What lines in the entries hold the string "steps"? List them.

ENTRIES SUPPLIED:
......

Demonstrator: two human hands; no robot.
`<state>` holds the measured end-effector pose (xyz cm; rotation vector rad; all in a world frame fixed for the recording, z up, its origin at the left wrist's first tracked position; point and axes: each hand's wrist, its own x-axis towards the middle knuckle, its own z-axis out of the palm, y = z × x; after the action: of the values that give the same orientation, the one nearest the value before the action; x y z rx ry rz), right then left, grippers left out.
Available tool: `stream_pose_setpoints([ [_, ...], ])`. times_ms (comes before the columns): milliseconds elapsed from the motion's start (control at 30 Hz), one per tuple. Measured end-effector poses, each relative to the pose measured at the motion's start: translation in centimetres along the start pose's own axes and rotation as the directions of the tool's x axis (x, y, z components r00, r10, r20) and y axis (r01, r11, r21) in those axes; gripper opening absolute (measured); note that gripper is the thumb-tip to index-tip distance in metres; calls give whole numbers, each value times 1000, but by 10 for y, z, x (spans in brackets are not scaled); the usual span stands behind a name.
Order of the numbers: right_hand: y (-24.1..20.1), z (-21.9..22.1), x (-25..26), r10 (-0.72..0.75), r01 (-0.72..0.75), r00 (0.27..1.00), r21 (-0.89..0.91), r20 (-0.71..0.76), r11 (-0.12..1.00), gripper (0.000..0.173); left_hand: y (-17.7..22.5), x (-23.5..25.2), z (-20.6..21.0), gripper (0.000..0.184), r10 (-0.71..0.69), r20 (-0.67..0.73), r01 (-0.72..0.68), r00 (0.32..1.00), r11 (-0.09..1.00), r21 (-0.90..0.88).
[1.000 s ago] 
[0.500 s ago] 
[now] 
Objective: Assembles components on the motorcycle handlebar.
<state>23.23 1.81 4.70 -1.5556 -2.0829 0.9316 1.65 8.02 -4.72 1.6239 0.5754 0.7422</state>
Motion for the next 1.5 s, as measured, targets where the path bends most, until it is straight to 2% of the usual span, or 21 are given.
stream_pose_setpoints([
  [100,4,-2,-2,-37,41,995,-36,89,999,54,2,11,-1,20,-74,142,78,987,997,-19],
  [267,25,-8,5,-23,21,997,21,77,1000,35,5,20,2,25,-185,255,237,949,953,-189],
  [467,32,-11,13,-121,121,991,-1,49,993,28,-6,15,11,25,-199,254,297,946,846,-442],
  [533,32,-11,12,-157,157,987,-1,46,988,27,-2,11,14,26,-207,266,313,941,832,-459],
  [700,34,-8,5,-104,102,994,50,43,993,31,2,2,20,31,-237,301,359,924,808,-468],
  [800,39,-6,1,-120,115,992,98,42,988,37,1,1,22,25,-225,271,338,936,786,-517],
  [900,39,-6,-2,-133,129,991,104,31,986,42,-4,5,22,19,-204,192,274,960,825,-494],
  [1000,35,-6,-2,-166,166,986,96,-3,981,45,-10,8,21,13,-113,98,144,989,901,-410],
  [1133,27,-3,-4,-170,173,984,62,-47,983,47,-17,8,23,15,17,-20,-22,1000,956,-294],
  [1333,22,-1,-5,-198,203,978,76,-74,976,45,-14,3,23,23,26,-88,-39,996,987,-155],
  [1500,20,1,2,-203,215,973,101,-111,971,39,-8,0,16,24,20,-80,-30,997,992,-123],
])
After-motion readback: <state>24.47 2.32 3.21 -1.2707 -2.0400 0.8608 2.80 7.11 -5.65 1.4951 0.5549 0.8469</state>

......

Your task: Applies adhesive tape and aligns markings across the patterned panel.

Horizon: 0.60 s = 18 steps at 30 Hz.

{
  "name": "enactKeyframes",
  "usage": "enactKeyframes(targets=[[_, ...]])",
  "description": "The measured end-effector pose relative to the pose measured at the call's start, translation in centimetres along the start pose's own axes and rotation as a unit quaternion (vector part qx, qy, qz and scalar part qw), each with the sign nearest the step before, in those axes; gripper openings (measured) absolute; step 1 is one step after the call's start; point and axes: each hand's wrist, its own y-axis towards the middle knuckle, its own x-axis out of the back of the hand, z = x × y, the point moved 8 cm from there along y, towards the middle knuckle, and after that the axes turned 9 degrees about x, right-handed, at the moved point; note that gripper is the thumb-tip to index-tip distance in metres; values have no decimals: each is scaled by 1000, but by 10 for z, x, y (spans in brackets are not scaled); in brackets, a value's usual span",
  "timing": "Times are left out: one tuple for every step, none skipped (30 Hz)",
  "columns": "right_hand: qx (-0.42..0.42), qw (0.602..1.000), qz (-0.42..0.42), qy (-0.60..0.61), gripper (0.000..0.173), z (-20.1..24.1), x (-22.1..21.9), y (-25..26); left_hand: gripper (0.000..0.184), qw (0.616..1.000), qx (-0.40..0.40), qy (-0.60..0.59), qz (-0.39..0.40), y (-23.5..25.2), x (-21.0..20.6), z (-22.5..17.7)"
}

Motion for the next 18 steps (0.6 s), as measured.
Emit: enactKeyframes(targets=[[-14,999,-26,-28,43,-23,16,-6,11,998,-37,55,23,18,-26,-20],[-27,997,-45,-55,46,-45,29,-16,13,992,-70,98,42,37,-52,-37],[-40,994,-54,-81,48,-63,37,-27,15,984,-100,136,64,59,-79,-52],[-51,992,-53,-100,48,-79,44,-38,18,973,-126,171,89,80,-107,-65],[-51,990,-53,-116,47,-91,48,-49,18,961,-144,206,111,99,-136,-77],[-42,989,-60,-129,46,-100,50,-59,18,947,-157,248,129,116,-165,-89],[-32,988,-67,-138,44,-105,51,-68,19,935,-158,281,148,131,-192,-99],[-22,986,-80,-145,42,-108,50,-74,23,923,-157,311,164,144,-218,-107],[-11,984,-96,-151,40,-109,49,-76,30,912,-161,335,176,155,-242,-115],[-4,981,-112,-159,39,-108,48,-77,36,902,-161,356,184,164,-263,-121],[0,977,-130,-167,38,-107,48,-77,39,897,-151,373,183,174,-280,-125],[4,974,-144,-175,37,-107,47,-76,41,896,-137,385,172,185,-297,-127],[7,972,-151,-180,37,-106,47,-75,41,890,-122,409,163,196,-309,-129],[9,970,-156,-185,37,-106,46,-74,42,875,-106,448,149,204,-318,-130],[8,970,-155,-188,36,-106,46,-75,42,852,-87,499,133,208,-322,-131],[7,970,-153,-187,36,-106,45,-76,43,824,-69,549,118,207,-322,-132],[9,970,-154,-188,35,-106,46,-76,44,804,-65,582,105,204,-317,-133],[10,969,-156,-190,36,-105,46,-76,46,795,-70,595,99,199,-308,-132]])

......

EXERCISE OUTPUT:
Horizon: 0.60 s = 18 steps at 30 Hz.
Motion for the next 18 steps (0.6 s), as measured.

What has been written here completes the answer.